TASK DESCRIPTION
Pictures aside, repeat the whole listing word for word.

%%

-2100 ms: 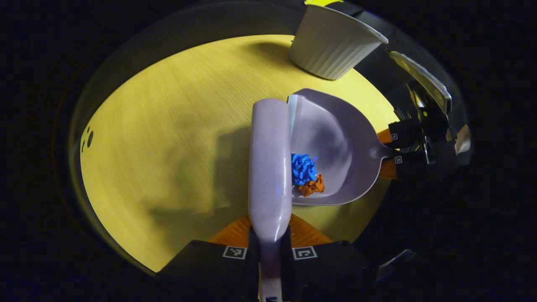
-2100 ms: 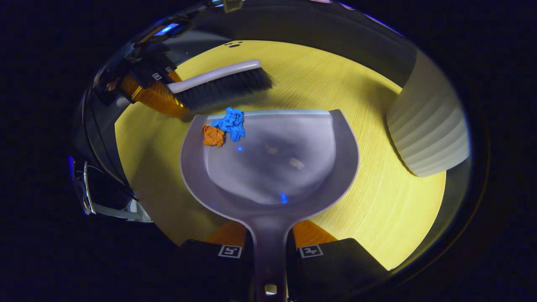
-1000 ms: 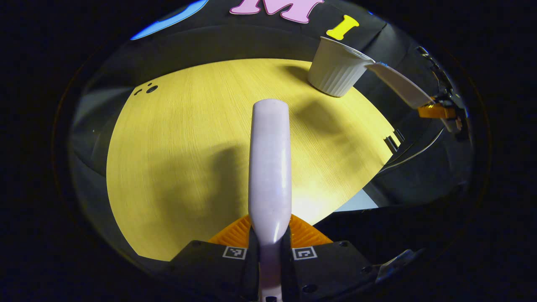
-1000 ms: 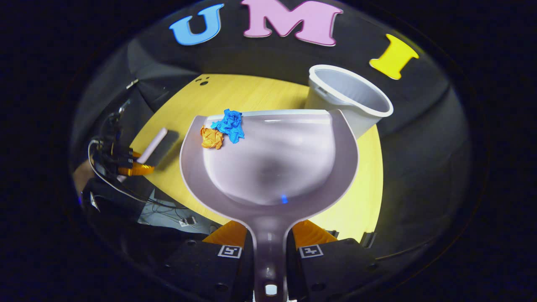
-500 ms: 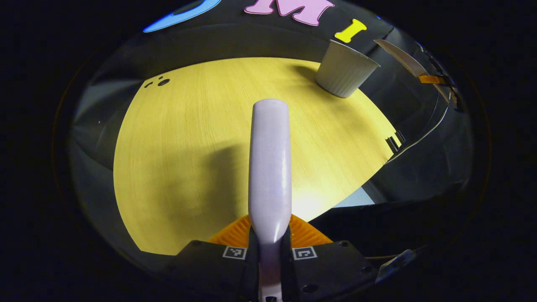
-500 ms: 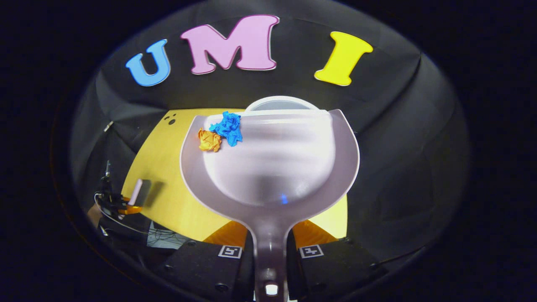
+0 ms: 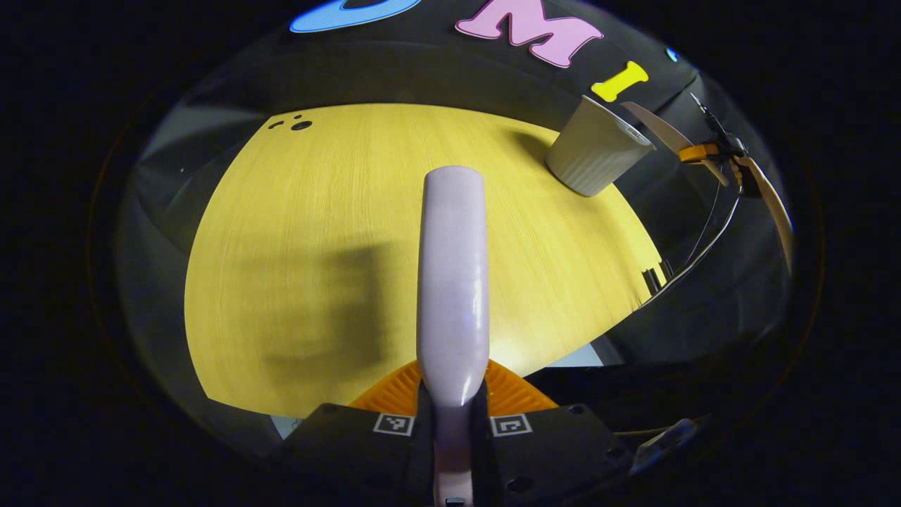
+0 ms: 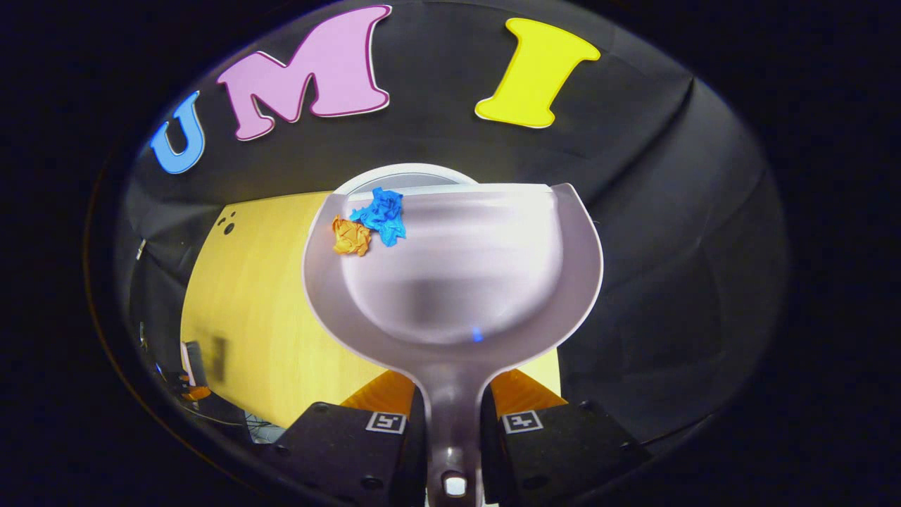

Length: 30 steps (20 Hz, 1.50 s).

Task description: Pick up the small broom and dustpan from the desktop, sweep the trash into the dustpan with the broom, and then empty the trash into the garbage bin.

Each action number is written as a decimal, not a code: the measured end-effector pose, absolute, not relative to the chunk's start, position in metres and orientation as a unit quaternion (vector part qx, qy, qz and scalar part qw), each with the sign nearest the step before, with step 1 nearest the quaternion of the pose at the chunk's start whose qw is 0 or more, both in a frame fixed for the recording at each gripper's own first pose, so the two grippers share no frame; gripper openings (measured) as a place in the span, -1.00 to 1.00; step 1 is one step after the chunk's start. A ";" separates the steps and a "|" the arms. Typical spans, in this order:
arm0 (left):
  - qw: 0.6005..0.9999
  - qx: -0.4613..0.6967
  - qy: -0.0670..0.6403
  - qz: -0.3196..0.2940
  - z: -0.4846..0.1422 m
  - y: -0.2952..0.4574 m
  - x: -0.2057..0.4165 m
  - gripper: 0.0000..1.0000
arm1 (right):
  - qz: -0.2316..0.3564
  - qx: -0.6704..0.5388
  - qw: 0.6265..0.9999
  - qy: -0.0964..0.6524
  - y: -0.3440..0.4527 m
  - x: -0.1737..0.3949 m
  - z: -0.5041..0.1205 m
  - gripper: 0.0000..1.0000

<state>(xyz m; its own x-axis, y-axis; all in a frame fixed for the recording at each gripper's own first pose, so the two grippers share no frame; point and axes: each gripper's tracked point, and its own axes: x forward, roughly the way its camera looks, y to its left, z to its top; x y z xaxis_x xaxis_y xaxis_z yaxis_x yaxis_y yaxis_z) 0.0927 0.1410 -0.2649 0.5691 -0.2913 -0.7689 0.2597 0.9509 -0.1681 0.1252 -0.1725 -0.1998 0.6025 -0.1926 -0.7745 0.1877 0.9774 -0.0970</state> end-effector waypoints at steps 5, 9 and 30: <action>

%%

RESPONSE
-2100 ms: 
-2100 ms: 
-1000 ms: 
-1000 ms: 
-500 ms: 
-500 ms: 
+0 ms: 
+0 ms: 

Length: 30 steps (20 Hz, 1.50 s).

Task description: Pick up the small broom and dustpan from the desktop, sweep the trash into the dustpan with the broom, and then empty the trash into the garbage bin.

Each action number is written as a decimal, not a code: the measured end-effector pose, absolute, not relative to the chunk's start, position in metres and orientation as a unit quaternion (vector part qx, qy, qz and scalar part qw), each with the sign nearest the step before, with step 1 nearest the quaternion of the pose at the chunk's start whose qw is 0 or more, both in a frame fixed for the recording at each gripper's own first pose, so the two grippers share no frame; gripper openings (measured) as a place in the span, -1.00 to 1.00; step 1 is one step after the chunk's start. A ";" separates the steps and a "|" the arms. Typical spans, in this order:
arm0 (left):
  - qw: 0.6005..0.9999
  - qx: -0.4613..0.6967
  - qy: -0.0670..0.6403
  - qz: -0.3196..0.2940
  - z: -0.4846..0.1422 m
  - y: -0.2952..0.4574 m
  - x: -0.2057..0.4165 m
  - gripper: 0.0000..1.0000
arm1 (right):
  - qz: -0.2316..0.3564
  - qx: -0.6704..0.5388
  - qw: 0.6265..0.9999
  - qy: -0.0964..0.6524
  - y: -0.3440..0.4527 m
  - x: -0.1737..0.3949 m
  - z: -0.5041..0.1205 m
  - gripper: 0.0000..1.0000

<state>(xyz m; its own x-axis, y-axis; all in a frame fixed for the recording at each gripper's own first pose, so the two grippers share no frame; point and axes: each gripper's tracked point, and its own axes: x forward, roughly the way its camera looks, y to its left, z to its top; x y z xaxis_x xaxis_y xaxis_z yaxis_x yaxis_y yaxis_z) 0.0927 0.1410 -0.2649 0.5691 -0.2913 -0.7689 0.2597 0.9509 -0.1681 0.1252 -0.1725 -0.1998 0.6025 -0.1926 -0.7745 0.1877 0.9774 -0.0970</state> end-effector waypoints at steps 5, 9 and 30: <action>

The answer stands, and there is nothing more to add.